Making alternate plans

Although Hopkins' advice is directed towards kids who may be feeling a sense of loss and anxiety, it is actually something that can benefit every generation.

Now is the time to start talking about alternate plans. What are your family's favorite traditions, and which will you miss the most? Discuss creative ways your family can safely adjust your traditions to make them possible and joyful during a pandemic.

"The idea is to discuss how can you remain connected to the idea behind the meaning of the traditions so that kids (and adults) feel like that normalcy is still there," Hopkins said.

For instance, in a typical year, your extended family may bring food to share at a large Thanksgiving dinner. While the CDC warns that big gatherings are not safe this year, you could recreate the feeling of a shared meal by holding a pie contest or best-looking dessert competition over a virtual Zoom call.

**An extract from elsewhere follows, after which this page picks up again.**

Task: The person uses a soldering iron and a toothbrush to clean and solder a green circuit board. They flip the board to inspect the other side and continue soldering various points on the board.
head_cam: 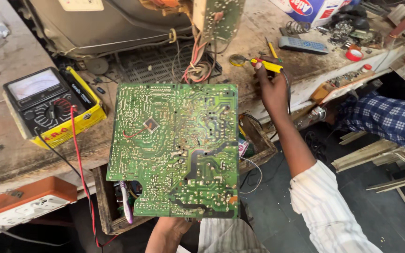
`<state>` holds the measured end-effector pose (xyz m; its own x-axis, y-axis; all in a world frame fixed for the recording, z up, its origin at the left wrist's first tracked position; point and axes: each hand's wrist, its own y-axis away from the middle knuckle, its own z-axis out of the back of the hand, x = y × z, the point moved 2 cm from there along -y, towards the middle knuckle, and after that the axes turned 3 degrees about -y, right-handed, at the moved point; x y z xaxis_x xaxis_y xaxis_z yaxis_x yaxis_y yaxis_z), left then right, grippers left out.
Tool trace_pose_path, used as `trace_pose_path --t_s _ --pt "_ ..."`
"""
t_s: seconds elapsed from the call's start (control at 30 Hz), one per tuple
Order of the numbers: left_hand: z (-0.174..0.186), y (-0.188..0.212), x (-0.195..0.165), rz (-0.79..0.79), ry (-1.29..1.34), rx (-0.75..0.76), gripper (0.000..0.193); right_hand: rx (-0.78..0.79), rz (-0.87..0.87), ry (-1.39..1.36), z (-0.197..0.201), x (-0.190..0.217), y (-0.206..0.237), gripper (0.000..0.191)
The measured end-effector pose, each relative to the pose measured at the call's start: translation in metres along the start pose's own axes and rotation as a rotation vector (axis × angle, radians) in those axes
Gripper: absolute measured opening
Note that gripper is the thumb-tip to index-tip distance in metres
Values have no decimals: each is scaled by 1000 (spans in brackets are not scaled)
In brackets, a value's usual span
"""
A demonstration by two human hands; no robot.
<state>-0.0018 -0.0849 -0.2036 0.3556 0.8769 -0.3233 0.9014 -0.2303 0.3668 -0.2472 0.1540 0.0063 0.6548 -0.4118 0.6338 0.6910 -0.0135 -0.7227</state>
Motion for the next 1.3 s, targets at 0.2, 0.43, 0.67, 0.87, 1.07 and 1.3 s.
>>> trace_pose_path --t_s 0.2,0.43,0.67,0.87,1.07,1.3 --pt "-2 -4 -17 -78 -218 118 16 -4 -23 -50 -24 -18 -9 30" --pt "5 -29 14 25 334 18 19 -28 -9 -38 -1 3 15 31" --pt "-17 -28 26 35 564 153 31 -91 -97 -765 70 72 95 16" --pt "-42 -16 14 8 519 210 35 59 -198 -697 88 121 159 17" --pt "-39 -20 15 -61 417 296 31 106 -271 -624 72 139 176 17" --pt "-23 -35 22 -49 448 344 29 110 -295 -598 59 143 172 16"
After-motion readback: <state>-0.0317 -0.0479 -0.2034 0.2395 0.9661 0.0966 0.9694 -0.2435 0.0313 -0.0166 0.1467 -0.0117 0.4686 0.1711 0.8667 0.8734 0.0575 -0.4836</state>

"Or set up a time on Thanksgiving when the entire family joins on a Zoom call to play a game together," Tailor said. "Remind each other that this year we're looking for ways to be safe together but physically apart." 

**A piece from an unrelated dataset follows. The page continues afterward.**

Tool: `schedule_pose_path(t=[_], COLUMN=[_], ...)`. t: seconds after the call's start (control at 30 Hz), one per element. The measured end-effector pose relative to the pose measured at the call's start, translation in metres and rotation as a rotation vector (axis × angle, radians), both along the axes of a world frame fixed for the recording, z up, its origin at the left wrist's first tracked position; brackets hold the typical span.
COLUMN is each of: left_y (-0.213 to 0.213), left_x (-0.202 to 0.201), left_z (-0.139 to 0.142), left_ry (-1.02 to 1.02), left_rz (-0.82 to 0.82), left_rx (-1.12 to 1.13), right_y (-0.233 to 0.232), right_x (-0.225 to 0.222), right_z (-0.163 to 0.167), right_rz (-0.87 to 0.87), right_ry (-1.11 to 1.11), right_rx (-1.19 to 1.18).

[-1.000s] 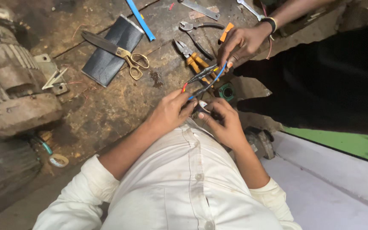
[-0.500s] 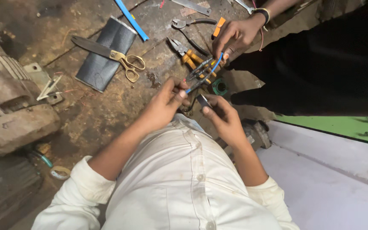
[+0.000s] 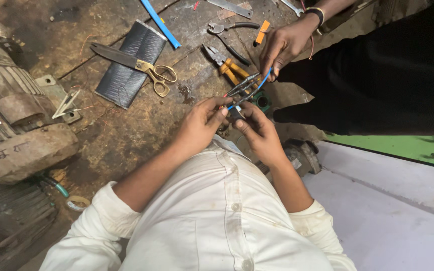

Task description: The person strips insulation from several colored wires using pliers and a knife, twists exposed conductors, and wraps the joints with electrical tape. A second person assists by holding wires and using pliers nearby.

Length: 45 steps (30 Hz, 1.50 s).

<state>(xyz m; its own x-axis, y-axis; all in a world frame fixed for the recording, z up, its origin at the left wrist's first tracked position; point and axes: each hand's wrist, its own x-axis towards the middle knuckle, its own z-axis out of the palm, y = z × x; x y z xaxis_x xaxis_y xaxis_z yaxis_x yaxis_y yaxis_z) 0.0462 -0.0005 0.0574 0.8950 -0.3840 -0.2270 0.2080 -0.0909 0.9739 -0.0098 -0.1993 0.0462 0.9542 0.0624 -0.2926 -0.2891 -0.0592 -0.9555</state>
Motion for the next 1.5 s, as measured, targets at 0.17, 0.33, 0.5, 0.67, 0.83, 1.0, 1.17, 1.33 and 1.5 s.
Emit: schedule_pose_path(t=[0.17, 0.33, 0.5, 0.67, 0.83, 1.0, 1.17, 1.33, 1.5], left_y=[0.001, 0.004, -0.003, -0.016, -0.015, -0.008, -0.006, -0.013, -0.026], left_x=[-0.003, 0.0, 0.003, -0.005, -0.007, -0.008, 0.001, 0.007, 0.002], left_z=[0.001, 0.001, -0.008, -0.024, -0.035, -0.033, -0.026, -0.015, -0.017], left_ry=[-0.202, -0.34, -0.297, -0.362, -0.389, -0.387, -0.306, -0.306, -0.334], left_rz=[0.058, -0.034, 0.0, 0.088, 0.043, 0.06, 0.066, 0.123, 0.231], left_rx=[0.109, 0.087, 0.17, 0.14, 0.147, 0.159, -0.006, 0.189, 0.159], right_y=[-0.001, -0.006, 0.001, -0.003, -0.015, -0.01, 0.007, 0.013, 0.004], right_x=[-0.015, -0.016, 0.008, 0.008, 0.022, 0.01, 0.003, 0.024, 0.009], right_z=[0.03, 0.053, 0.021, 0.002, 0.006, 0.035, 0.074, 0.057, 0.005], right_rz=[0.049, 0.008, -0.238, -0.066, 0.18, 0.355, 0.055, 0.005, -0.236], right_ry=[0.003, 0.006, -0.057, -0.24, -0.554, -0.71, -0.23, -0.482, -0.28], right_rx=[0.095, 0.254, 0.32, 0.272, -0.545, -1.071, -0.117, -0.501, -0.041])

It's important to also keep older family members in mind as you create this year's holiday plans. Many are following COVID-19 protocols and have stayed isolated in order to remain healthy.

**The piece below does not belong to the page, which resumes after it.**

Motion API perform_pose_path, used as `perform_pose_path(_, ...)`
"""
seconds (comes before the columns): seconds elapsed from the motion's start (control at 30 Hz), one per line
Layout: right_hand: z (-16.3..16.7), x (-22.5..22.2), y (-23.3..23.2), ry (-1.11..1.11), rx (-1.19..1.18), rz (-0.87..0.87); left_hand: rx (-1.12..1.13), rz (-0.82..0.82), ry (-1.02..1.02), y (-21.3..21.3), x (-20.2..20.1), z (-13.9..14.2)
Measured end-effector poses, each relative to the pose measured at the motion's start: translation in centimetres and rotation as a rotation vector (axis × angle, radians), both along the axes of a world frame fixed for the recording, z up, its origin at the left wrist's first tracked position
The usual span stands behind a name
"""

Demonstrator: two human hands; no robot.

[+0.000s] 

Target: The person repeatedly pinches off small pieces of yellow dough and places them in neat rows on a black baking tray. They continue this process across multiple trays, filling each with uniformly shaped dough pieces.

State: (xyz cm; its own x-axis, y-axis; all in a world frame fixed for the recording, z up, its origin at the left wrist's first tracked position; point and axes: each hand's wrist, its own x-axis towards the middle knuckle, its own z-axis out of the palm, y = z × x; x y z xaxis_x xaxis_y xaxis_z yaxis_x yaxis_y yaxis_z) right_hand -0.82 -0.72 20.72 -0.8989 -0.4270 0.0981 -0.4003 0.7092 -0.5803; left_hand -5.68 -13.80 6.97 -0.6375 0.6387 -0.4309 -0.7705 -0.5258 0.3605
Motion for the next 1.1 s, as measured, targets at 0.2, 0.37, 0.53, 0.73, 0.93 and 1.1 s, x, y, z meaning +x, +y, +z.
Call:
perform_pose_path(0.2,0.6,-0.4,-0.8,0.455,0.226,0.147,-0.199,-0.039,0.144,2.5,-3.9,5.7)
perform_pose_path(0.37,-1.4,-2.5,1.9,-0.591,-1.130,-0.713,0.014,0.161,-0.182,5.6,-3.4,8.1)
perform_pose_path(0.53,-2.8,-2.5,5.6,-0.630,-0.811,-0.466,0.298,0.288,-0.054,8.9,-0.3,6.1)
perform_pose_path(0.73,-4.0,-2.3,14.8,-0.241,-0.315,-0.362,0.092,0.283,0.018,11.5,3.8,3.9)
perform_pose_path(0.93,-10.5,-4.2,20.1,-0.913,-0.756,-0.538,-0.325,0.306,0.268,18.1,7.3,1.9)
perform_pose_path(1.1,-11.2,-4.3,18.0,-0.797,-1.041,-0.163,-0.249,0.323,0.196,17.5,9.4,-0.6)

Group gatherings via Zoom can be a lifeline for the older generation but not if they don't know how to work the technology. Tailor reminds families to make certain to consider a lesson on group internet chats in advance of the holidays so everyone is comfortable with a virtual party and can take part. 

Holiday traditions aren't just for the kids

If your family has gotten into the habit of spending time outdoors during the COVID-19 outbreak, include a walk, hike or bicycle ride as part of your holiday plans this year. Spending time outside, even just for a few minutes, will boost your mood and lower stress.

Remember, physical activity also has the added bonus of helping to burn a few of those calories from pumpkin pie, mashed potato and gravy.

Of course, some holiday traditions simply won't be possible to celebrate safely during the virus outbreak. Let's say every year your family spends New Year's Eve at Times Square in New York City. It's important to start talking about a different way to celebrate.

"As a family, discuss starting a new tradition or come up with a way to celebrate in the same spirit," Hopkins said. "This year perhaps you agree to a small family-only party to watch the ball drop in Times Square on television."

Prioritizing "normalcy" for our kids it is going to serve us, too. 

"The traditions of the holidays are just as important to us as it is for them. We just think we're better at ignoring the loss of all these things," Hopkins added.

You may like:This Kentucky fifth-grader has written a book on what life is like during the pandemic

Follow reporter Kirby Adams on Twitter @kirbylouisville

Just the blues, or something more?

Feeling extra sour this holiday season? Is it just the holiday blues or something more? Some key signs to look for include changes in mood or behavior that are different from the norm. Here are some questions to ask yourself:

  • Does your loved one seem to be more withdrawn than usual?
  • Are they sleeping excessively?
  • Are they behaving more erratically and impulsively?
  • Are they more irritable?
  • Do they typically respond quickly to a text or phone call, but now they are not responding at all?
  • It's also important to pay attention to the content of what a friend or loved one is talking or writing about.
  • Do they avoid talking about future plans? Are they making references of wanting to escape or that they have nothing to live for? These could be cues that someone is feeling hopeless and may even be entertaining serious thoughts of self-harm.

If you notice these types of behaviors, Dr. Monalisa Tailor says to talk to your loved one with a kind and comforting tone. Let them know you are feeling concerned about them suggest they speak with a healthcare professional. 

If you’re experiencing a mental health crisis or having thoughts of suicide, go to an emergency room, call the National Suicide Prevention Lifeline at 1-800-273-8255 or visit the National Alliance on Mental Illness site, nami.org, for additional resources.